We picked up our new pride and joy today, and what an adventure it was! Nine hours from the time we left home until we returned. I'm so beat down I can hardly hunt & peck, but I wanted to thank you all for the help and answers to questions I had.

We were a little late getting out to Colton, CA for our 2pm appointment because of traffic....go figure. When we finally made it out there, it was blazing hot - 106 degrees and they were still working on finishing up the trailer for delivery. At least it was plugged in and the A/C was on!
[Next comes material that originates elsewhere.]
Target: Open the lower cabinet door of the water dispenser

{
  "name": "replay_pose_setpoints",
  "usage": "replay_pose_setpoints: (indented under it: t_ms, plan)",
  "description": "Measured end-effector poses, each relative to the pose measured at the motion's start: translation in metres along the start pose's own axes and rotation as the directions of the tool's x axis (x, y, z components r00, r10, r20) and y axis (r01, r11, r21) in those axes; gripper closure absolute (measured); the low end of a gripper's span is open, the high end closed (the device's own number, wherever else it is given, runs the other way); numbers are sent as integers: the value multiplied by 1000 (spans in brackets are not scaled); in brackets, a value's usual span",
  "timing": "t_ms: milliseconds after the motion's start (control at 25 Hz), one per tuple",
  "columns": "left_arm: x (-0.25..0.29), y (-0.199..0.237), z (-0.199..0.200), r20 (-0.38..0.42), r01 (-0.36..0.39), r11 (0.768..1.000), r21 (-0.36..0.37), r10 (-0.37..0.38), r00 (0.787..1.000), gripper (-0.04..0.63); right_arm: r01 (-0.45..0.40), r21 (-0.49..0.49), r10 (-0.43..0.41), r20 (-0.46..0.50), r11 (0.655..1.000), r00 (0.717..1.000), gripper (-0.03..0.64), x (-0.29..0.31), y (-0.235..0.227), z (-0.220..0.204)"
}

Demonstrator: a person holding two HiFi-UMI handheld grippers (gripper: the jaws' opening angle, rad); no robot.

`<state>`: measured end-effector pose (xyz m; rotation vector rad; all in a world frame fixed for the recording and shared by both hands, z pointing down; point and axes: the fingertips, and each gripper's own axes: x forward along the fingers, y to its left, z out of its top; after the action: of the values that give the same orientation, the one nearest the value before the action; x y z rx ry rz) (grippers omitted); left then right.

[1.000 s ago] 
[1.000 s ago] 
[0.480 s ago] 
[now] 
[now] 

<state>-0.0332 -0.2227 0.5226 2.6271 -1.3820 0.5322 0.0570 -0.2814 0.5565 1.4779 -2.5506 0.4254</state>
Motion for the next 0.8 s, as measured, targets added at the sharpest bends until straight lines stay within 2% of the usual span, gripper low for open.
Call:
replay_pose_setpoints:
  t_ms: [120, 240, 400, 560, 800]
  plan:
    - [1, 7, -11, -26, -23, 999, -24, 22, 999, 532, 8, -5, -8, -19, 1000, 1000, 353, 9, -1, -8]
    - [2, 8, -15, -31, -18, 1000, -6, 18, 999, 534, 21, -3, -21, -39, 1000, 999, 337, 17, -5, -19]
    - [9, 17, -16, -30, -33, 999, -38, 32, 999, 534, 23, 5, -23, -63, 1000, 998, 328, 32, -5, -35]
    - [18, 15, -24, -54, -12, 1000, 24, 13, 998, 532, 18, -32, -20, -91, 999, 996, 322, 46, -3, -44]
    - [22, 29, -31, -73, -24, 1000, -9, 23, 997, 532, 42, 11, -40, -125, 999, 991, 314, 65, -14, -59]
I have to say I wasn't very impressed with the guy who did our walk-through. Maybe it was because I told him we already had a TT and I was familiar with a lot of the systems, but he just didn't cover a lot of things I thought he would. Probably spent less than an hour with him. The trailer was fairly dirty inside and in some spots outside. They were supposed to have applied some fabric and carpet protectant so you would think they would have cleaned those areas first. The bunk mattress above the front queen bed was filthy, so I made them swap that out for another one. The genuine imitation leather vinyl on the sofa was dirty, the grab bars filthy, as were the awning hardware, the outside walls by the camp stove, and a few other areas. They had somebody come and clean those up. This unit has been on the lot for quite a while, but still......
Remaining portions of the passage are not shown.